[Given information]

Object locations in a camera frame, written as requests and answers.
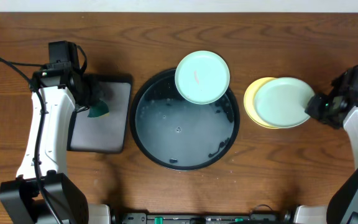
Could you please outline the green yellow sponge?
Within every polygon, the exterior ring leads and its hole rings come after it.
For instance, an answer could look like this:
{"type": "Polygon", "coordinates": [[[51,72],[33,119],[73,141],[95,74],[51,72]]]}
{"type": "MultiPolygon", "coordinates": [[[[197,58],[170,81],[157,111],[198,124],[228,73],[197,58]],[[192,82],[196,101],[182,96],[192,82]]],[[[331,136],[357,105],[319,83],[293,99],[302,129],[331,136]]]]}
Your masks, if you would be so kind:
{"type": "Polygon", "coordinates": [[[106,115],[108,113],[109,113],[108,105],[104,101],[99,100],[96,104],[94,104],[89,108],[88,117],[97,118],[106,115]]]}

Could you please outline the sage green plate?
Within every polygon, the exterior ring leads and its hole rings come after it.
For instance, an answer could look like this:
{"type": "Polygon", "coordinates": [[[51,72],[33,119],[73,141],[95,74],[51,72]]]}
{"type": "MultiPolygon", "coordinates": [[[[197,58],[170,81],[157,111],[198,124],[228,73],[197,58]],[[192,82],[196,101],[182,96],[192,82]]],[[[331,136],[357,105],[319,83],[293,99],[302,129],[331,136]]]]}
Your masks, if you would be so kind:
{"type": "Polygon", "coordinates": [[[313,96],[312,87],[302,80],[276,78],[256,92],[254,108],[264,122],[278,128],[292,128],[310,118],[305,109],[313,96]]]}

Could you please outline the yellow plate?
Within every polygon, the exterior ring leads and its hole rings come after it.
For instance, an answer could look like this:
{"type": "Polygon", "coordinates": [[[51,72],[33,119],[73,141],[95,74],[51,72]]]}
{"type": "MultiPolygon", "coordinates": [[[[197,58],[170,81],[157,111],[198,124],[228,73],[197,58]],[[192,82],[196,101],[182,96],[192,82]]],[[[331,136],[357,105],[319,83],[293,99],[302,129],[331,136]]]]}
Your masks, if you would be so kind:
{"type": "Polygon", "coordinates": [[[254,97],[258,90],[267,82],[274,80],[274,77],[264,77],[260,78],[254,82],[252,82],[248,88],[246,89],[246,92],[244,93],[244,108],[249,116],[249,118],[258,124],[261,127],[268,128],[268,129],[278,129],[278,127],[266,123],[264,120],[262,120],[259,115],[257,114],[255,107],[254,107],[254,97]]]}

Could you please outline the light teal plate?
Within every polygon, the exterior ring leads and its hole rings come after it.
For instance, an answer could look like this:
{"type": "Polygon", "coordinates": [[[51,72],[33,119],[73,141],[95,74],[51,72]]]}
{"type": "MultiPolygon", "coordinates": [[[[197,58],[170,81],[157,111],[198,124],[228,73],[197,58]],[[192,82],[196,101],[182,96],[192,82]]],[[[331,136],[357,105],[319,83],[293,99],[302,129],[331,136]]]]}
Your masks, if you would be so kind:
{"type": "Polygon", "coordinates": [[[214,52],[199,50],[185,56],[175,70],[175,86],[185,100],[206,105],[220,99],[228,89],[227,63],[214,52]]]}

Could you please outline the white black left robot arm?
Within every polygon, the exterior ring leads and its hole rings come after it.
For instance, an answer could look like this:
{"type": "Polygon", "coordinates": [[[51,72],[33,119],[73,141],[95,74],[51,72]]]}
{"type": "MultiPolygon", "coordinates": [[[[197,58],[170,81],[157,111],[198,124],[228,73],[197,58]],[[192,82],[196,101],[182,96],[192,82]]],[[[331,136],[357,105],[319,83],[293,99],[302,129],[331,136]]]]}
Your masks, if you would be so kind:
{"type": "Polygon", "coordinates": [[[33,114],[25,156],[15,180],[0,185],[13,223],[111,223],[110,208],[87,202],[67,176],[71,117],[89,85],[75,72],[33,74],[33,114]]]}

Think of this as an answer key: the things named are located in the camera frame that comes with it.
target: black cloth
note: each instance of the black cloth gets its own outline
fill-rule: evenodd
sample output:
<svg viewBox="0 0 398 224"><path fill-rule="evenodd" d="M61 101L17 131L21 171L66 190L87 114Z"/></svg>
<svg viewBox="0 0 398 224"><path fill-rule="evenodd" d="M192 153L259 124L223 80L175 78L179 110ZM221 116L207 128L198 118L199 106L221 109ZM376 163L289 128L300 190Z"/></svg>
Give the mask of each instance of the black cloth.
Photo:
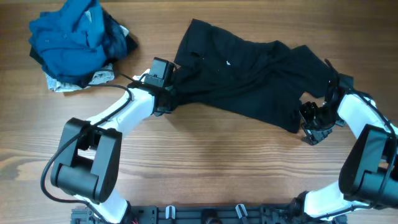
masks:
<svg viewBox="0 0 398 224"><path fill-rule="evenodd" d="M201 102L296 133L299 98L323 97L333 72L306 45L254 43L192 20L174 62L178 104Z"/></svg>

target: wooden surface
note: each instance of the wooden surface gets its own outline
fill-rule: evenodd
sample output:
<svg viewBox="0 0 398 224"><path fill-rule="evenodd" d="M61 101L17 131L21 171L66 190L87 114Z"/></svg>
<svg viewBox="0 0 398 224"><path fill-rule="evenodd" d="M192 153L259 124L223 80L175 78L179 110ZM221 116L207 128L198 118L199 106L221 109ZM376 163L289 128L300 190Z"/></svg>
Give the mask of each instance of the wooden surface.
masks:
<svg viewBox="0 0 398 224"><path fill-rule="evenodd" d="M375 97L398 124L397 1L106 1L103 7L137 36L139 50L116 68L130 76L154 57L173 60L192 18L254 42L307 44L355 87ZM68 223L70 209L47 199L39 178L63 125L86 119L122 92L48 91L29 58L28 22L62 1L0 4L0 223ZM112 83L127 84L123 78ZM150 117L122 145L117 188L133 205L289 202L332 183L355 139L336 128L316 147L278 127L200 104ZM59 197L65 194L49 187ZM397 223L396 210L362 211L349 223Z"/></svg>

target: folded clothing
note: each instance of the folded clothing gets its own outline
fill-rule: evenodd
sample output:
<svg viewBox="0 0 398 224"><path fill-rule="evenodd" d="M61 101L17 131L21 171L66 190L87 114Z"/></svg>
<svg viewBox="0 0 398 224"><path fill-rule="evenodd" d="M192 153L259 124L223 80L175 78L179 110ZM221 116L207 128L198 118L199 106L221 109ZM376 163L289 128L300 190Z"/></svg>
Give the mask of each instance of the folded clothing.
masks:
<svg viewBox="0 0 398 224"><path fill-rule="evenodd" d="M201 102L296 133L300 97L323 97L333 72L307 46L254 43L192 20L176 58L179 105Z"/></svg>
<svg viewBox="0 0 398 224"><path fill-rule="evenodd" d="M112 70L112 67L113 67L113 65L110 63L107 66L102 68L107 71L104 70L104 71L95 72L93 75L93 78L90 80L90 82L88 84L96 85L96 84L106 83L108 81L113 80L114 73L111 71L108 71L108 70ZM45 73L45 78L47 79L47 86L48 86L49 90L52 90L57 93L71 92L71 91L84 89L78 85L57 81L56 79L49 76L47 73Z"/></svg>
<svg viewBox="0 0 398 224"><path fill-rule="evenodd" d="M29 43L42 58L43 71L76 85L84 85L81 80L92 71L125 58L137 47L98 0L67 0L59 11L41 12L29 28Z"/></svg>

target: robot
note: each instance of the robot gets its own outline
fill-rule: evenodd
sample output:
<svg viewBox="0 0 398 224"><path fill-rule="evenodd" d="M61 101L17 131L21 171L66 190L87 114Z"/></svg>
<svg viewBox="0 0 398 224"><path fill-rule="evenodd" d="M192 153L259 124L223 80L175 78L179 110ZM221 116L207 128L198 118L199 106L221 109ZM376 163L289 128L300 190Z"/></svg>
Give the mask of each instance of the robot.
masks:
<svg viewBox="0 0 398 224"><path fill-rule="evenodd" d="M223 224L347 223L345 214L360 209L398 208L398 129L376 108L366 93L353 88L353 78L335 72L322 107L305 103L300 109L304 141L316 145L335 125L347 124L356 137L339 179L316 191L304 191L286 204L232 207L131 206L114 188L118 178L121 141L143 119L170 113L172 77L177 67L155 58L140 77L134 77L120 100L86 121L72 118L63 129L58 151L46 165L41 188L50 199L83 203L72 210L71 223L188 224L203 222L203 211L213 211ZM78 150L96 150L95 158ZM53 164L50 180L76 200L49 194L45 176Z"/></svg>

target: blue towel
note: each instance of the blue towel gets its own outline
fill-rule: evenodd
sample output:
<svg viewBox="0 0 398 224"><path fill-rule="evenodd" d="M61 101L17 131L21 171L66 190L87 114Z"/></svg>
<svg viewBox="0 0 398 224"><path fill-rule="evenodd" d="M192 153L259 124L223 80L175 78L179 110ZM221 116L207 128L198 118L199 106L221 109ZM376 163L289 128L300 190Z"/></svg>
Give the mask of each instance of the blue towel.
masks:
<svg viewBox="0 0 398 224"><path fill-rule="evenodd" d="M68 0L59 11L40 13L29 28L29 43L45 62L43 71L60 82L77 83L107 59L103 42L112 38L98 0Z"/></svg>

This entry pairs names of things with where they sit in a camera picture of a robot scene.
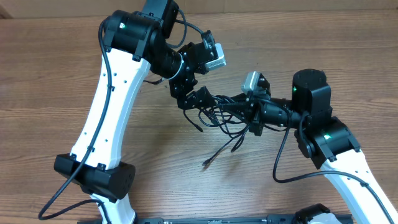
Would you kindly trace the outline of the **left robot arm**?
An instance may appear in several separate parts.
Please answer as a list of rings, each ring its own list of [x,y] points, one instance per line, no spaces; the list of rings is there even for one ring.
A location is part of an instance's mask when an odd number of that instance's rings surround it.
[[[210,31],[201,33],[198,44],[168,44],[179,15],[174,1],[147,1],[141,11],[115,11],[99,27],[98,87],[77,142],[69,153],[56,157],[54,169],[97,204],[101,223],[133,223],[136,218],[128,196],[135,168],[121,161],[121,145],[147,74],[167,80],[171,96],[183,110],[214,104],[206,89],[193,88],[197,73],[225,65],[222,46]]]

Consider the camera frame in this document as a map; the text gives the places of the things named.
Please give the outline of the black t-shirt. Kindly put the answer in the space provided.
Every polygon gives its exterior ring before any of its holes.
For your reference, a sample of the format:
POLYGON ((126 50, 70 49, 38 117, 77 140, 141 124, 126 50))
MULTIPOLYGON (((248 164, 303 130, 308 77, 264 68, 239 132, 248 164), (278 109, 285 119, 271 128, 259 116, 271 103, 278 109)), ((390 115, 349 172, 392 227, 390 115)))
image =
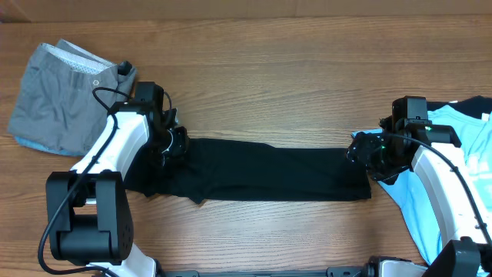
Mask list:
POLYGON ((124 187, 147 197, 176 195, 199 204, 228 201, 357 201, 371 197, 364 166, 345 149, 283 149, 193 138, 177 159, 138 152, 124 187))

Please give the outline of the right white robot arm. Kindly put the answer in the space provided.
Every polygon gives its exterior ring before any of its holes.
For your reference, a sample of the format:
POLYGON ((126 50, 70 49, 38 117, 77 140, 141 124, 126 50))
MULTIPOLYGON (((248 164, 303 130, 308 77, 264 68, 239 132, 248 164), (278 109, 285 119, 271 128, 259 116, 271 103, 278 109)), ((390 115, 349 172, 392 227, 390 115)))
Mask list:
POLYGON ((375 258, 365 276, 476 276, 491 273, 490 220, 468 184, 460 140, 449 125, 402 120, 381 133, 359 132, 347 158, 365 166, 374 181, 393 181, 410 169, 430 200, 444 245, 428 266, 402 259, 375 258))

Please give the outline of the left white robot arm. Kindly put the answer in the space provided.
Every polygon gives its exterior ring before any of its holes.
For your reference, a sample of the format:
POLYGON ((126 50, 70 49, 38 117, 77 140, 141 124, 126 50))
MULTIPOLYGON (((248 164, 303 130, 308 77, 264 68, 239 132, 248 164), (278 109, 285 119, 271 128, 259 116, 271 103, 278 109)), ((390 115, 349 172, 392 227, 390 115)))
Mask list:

[Exercise aim] Gather all lines from the records above in which "white" appears.

[Answer to this task]
Could you please outline the white black left robot arm?
Please give the outline of the right white robot arm. Kindly put the answer in the space provided.
Please give the outline of the left white robot arm. Kindly put the answer in the space provided.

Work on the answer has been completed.